GAIT REHABILITATION & RESEARCH LAB
Areas of Research
Dr. Rahul Soangra's research encompasses a broad and integrative approach, combining the realms of smartphone technology, fall risk assessment, wearable sensors, and machine learning to address health challenges, particularly in the context of stroke. His work leverages the capabilities of smartphones and wearable sensors to enhance clinical assessments and predict health outcomes, such as in cardiac surgery patients in past studies.
In the realm of fall risk assessment, Soangra's research is especially focused on older adults and stroke survivors, employing advanced machine learning techniques to analyze and interpret data from wearable devices. This intersection of technology and healthcare in Soangra's studies reflects a modern approach to medical research, where the aim is not only to understand and mitigate the risks associated with conditions like stroke but also to harness emerging technologies to improve patient outcomes and quality of life.
Fall Risk
Dr. Soangra’s Lab research has significantly contributed to the understanding of fall risk, particularly among older adults. In a collaborative study, Soangra and his team evaluated gait characteristics from a sizable group of community-dwelling older adults, aiming to determine the predictive ability of these characteristics for fall risks [2]. His research also extends to the effects of obesity on gait and posture, where he used nonlinear dynamics to understand human motor control in relation to fall risk [3]. This multifaceted approach, combining gait analysis, sensor technology, and machine learning, positions Soangra’s work at the forefront of fall risk assessment and prevention.

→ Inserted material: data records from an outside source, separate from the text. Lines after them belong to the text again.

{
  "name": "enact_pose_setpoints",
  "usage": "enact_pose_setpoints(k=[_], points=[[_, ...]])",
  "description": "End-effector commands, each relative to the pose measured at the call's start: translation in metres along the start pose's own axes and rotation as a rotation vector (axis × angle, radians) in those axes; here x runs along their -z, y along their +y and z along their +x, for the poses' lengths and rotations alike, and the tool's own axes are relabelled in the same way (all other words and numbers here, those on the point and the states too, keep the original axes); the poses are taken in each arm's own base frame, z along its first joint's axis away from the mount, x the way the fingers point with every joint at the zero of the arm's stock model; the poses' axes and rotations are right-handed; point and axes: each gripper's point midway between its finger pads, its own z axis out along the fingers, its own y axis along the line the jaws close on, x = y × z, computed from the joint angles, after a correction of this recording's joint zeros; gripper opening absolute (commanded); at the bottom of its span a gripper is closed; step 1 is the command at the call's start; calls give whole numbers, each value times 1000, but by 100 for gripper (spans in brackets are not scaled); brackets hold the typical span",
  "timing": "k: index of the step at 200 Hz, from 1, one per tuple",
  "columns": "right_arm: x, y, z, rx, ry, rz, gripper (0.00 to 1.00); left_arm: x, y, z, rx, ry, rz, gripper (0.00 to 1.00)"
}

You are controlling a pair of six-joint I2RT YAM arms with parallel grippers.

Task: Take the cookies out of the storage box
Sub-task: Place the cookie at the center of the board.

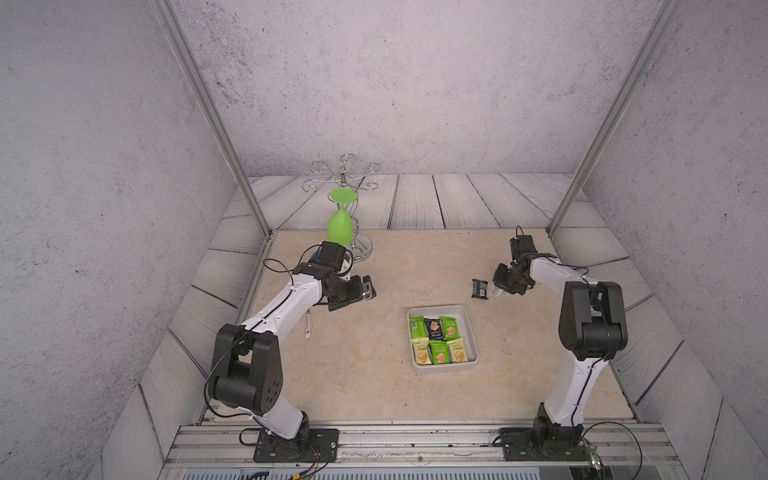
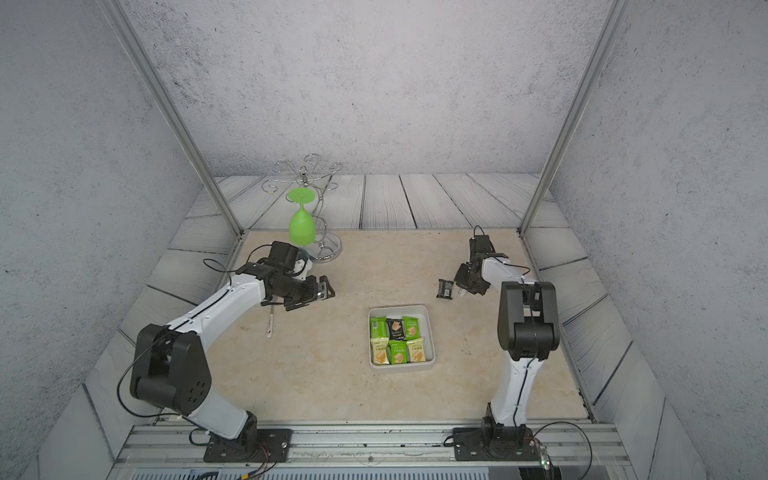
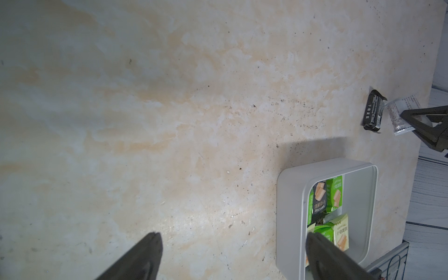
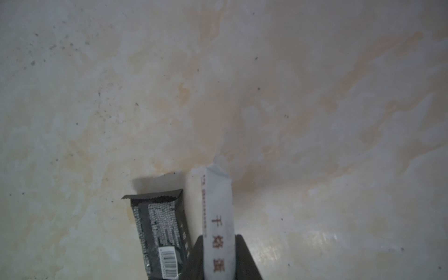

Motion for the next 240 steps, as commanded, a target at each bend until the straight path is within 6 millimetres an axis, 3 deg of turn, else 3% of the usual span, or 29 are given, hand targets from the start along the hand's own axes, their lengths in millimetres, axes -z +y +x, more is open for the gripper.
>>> enact_pose_setpoints(k=[1, 33, 72, 102, 124, 167, 240], points=[[-7, -12, 18, -37, 57, 24, 26, -2, -1, 3, -1, 3, -1, 98], [-2, -23, 24, -44, 60, 66, 39, 2, -1, 4, -3, -6, 1, 98], [8, -33, 20, -25, 56, 123, 48, 2, -2, 6, 2, -12, 12, 98], [28, -47, 13, 11, 45, 226, 58, 5, -3, 6, -2, -19, 15, 98], [44, -48, 10, 53, 47, 251, 60, 5, -2, 7, -5, -24, 15, 98], [72, -26, 31, 88, 82, 129, 61, 3, 0, 11, -6, -20, 17, 98], [113, 47, 114, 275, 175, -66, 65, 0, 4, 23, -7, 3, 19, 98]])
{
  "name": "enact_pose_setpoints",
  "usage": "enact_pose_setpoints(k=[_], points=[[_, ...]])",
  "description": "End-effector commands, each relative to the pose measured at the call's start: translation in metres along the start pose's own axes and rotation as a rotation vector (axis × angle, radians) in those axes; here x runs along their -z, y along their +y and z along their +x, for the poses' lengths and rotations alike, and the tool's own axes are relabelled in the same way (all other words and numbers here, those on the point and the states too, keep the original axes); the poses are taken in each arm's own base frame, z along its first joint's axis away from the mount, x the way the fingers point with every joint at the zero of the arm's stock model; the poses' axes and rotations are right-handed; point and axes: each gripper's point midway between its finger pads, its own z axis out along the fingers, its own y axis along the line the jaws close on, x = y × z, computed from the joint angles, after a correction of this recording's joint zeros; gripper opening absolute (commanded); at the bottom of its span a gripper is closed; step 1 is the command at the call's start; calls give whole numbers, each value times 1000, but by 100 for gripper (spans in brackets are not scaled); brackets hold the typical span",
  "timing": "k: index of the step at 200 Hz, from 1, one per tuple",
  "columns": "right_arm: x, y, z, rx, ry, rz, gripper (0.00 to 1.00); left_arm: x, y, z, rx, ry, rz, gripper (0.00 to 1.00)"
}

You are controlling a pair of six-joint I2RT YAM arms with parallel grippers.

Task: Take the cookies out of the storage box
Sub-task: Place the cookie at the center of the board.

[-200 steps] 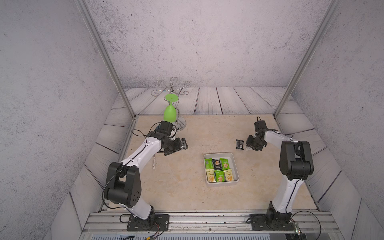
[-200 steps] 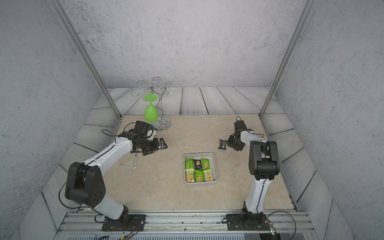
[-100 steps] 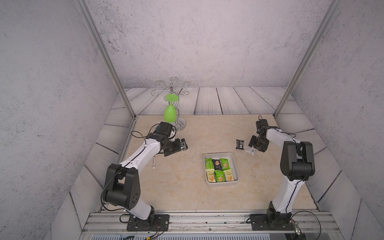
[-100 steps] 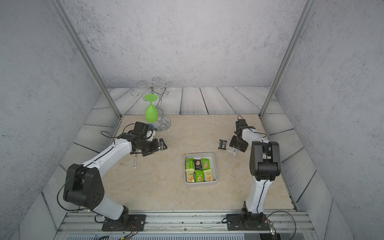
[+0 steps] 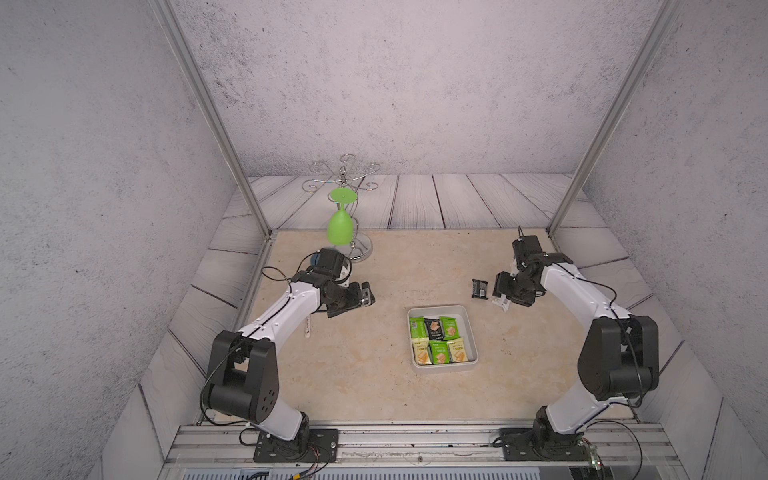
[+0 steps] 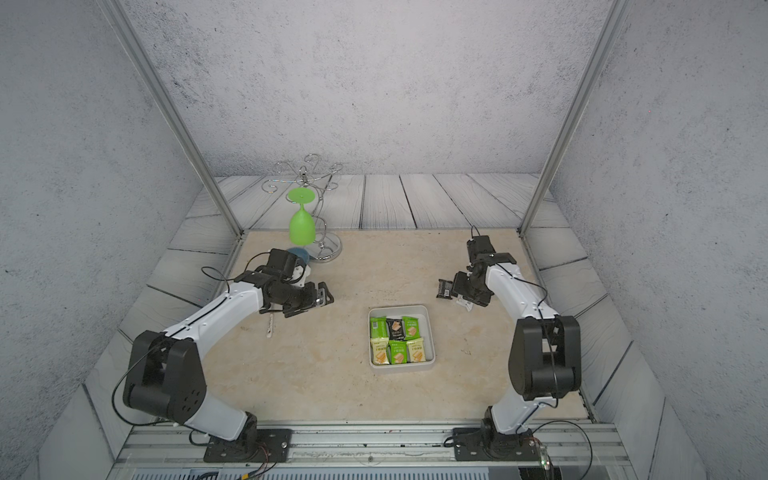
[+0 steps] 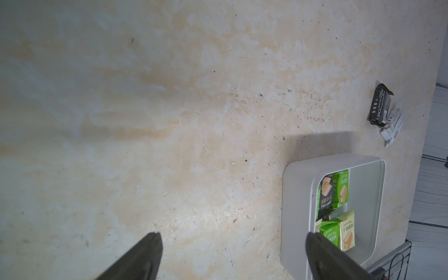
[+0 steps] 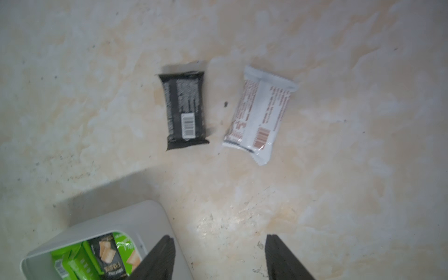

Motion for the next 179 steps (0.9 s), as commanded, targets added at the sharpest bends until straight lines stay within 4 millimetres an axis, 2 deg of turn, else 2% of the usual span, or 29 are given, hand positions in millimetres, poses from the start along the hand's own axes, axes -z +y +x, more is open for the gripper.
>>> enact_pose_setpoints(k=[1, 38, 71, 95, 126, 179], points=[[9, 34, 33, 78, 63, -62, 65, 3, -4, 7, -16, 6, 16, 98], [9, 85, 61, 176, 89, -123, 65, 1, -2, 12, -15, 19, 15, 98], [-4, 108, 75, 238, 126, -112, 65, 2, 0, 16, -20, 23, 10, 98], [-13, 115, 81, 277, 148, -85, 65, 2, 1, 17, -26, 24, 6, 98], [-26, 115, 87, 311, 175, -24, 65, 0, 4, 20, -27, 31, 0, 98], [-45, 104, 89, 337, 195, 91, 65, -2, 7, 22, -25, 42, -8, 98]])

Wearable Sensors and Machine Learning
Dr. Soangra’s Lab has conducted pioneering research in the field of wearable sensors and machine learning, focusing on their applications in healthcare and rehabilitation. In one of his notable studies, Dr. Soangra’s Lab evaluated surgical skills using machine learning algorithms in conjunction with wearable sensors, demonstrating the potential for quick and efficient assessment of surgical competencies [1][3]. This research highlighted how specific muscle activations, recorded through wearable sensors, contribute significantly to the evaluation process. Additionally, Dr. Soangra’s work extended to classifying toe walking gait patterns among children using machine learning, showcasing the capabilities of these technologies in identifying specific gait abnormalities [5]. His research signifies a substantial step forward in the integration of wearable technology and machine learning in medical and rehabilitative fields, offering innovative solutions for patient care and health monitoring.
Toe Walking Research
Dr. Rahul Soangra has been actively involved in research focusing on toe walking, particularly in children. His studies have explored the use of machine learning algorithms for classifying gait patterns in toe walking among children, which is critical for identifying and addressing this gait abnormality early on [1]. He has investigated methods to classify toe-toe walking versus heel-toe walking using data from wearable sensors, aiming to enhance diagnostic accuracy and therapeutic interventions [2]. Furthermore, Soangra’s work includes the development of customized wearable sensor-based insoles designed to correct toe walking behavior through corrective tactile biofeedback [4]. This multidisciplinary approach, combining advanced technology with clinical research, underscores the potential of wearable sensors and machine learning in improving our understanding and treatment of idiopathic toe walking (ITW) and related gait disorders.
Smartphones
Dr. Soangra’s lab research involving smartphones primarily focuses on leveraging smartphone technology in medical applications. A significant study by Dr. Soangra aimed to improve clinical assessments and predictions of mortality and morbidity among older patients undergoing cardiac surgery. This was achieved through the development of a smartphone-based prediction model, which exemplifies the innovative use of smartphone technology in critical healthcare scenarios [1]. His work in integrating smartphones into medical research is indicative of the growing trend of using mobile technology for advanced healthcare applications and research. Dr. Soangra’s approach highlights how smartphones can be instrumental in medical diagnostics and patient monitoring, opening new avenues for remote and efficient healthcare solutions.
Stroke
Dr. Soangra’s Lab has made significant contributions to stroke research, particularly in understanding the motor functionalities and kinematics in stroke survivors. His lab studies have delved into differentiating stroke and healthy adults using novel timeseries extraction methods, focusing on activity classification to aid stroke rehabilitation [1]. Additionally, Dr. Soangra’s lab work includes a detailed analysis of 360° turn kinematics in individuals’ post-stroke, where he characterized differences between healthy older adults and adults after stroke in their turning movements [2]. This research is crucial in understanding the sensorimotor impacts of stroke on patients, providing insights into the challenges faced by stroke survivors in everyday movements. His approach combines wearable sensors and kinematic analysis, contributing to a more comprehensive understanding of post-stroke motor control and rehabilitation strategies.